Problem statement: Beginning at the top of the listing, repeat each line exactly until the line with "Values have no" has been repeated too.

Supplied data:
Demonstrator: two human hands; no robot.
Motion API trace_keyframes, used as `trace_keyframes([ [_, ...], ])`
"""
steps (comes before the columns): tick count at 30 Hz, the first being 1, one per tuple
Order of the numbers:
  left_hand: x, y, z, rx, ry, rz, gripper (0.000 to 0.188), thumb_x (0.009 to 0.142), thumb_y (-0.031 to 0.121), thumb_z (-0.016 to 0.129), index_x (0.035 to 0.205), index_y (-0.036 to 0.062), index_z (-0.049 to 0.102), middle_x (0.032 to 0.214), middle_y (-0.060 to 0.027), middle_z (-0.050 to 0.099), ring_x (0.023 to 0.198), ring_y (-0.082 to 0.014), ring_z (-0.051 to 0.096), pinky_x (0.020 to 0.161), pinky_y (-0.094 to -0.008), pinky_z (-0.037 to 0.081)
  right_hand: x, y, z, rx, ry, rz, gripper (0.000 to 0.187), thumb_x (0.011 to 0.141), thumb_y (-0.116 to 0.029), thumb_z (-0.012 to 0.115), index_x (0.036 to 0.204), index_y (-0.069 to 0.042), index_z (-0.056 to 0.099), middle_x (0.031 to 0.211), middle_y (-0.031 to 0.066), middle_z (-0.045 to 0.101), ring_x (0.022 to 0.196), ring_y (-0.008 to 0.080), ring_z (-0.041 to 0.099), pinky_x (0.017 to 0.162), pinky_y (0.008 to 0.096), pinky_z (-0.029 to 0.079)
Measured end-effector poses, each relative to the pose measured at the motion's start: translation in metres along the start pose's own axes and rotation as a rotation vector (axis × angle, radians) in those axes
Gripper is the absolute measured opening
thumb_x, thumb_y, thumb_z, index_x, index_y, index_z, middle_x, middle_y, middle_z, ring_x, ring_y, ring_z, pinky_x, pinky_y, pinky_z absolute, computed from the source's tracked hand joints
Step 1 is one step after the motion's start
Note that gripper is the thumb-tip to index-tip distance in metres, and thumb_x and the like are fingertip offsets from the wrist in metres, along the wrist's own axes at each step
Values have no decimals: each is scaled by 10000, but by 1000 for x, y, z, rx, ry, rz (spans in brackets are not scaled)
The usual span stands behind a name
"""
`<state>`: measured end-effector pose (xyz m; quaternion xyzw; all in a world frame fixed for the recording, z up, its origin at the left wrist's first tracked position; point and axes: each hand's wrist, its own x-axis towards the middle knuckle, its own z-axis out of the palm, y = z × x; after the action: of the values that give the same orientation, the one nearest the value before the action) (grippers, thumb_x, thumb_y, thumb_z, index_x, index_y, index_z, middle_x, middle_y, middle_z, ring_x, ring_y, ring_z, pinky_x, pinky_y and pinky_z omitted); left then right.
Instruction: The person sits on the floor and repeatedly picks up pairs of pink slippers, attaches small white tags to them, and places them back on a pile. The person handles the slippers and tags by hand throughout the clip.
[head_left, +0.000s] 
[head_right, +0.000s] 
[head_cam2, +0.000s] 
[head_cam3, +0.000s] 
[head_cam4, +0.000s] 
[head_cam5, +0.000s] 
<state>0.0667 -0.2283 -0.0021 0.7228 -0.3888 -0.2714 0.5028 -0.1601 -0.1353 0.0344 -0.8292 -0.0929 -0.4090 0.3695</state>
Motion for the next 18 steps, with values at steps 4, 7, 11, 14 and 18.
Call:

Exercise response:
Demonstrator: two human hands; no robot.
Motion API trace_keyframes, used as `trace_keyframes([ [_, ...], ])`
"""
steps (comes before the columns): tick count at 30 Hz, the first being 1, one per tuple
Order of the numbers:
  left_hand: x, y, z, rx, ry, rz, gripper (0.000 to 0.188), thumb_x (0.009 to 0.142), thumb_y (-0.031 to 0.121), thumb_z (-0.016 to 0.129), index_x (0.035 to 0.205), index_y (-0.036 to 0.062), index_z (-0.049 to 0.102), middle_x (0.032 to 0.214), middle_y (-0.060 to 0.027), middle_z (-0.050 to 0.099), ring_x (0.023 to 0.198), ring_y (-0.082 to 0.014), ring_z (-0.051 to 0.096), pinky_x (0.020 to 0.161), pinky_y (-0.094 to -0.008), pinky_z (-0.037 to 0.081)
  right_hand: x, y, z, rx, ry, rz, gripper (0.000 to 0.187), thumb_x (0.011 to 0.141), thumb_y (-0.116 to 0.029), thumb_z (-0.012 to 0.115), index_x (0.036 to 0.204), index_y (-0.069 to 0.042), index_z (-0.056 to 0.099), middle_x (0.031 to 0.211), middle_y (-0.031 to 0.066), middle_z (-0.045 to 0.101), ring_x (0.022 to 0.196), ring_y (-0.008 to 0.080), ring_z (-0.041 to 0.099), pinky_x (0.017 to 0.162), pinky_y (0.008 to 0.096), pinky_z (-0.029 to 0.079)
Measured end-effector poses, each relative to the pose measured at the motion's start: translation in metres along the start pose's own axes and rotation as a rotation vector (axis × angle, radians) in those axes
Gripper is the absolute measured opening
thumb_x, thumb_y, thumb_z, index_x, index_y, index_z, middle_x, middle_y, middle_z, ring_x, ring_y, ring_z, pinky_x, pinky_y, pinky_z absolute, computed from the source's tracked hand joints
Step 1 is one step after the motion's start
Note that gripper is the thumb-tip to index-tip distance in metres, and thumb_x and the like are fingertip offsets from the wrist in metres, along the wrist's own axes at each step
Values have no decimals: each is scaled by 10000, but by 1000 for x, y, z, rx, ry, rz (spans in brackets are not scaled)

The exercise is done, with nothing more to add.